Task description
Filter the data for "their" and copy matching lines.

Data excerpt
= Beginning of Section =
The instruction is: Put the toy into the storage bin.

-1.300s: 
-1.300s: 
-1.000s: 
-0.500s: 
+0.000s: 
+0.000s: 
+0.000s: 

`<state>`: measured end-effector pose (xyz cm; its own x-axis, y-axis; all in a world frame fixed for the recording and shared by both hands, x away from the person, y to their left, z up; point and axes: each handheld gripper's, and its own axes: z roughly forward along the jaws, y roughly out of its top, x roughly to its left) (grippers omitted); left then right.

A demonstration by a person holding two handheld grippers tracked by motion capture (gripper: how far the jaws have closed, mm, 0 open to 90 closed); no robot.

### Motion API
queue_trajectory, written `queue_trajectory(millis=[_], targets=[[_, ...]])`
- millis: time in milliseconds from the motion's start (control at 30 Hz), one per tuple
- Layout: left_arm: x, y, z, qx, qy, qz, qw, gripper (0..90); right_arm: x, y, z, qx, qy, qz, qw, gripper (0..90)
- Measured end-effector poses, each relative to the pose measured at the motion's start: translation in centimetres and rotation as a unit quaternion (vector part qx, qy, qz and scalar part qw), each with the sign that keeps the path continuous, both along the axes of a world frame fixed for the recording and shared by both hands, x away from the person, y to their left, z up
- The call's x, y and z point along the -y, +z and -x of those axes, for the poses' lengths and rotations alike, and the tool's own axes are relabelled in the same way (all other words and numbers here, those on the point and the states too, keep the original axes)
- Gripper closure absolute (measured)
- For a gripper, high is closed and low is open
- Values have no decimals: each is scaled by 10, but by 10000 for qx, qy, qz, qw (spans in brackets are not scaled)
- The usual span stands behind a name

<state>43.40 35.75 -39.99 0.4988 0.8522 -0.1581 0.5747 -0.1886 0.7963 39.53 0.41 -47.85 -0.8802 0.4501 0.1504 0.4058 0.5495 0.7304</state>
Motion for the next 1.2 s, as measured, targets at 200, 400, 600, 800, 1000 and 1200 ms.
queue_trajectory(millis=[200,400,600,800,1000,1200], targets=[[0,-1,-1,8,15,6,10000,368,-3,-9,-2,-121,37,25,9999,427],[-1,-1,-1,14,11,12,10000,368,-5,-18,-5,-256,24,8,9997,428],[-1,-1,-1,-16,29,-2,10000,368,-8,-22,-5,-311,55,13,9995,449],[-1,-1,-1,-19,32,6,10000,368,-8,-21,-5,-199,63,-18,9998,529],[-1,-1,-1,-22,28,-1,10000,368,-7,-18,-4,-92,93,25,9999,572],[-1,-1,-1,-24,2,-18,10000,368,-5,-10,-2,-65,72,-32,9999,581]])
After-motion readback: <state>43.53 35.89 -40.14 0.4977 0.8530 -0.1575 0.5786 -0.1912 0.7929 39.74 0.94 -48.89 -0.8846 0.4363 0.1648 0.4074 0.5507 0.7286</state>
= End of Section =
Response
`<state>`: measured end-effector pose (xyz cm; its own x-axis, y-axis; all in a world frame fixed for the recording and shared by both hands, x away from the person, y to their left, z up; point and axes: each handheld gripper's, and its own axes: z roughly forward along the jaws, y roughly out of its top, x roughly to its left) (grippers omitted); left then right.
- Measured end-effector poses, each relative to the pose measured at the motion's start: translation in centimetres and rotation as a unit quaternion (vector part qx, qy, qz and scalar part qw), each with the sign that keeps the path continuous, both along the axes of a world frame fixed for the recording and shared by both hands, x away from the person, y to their left, z up

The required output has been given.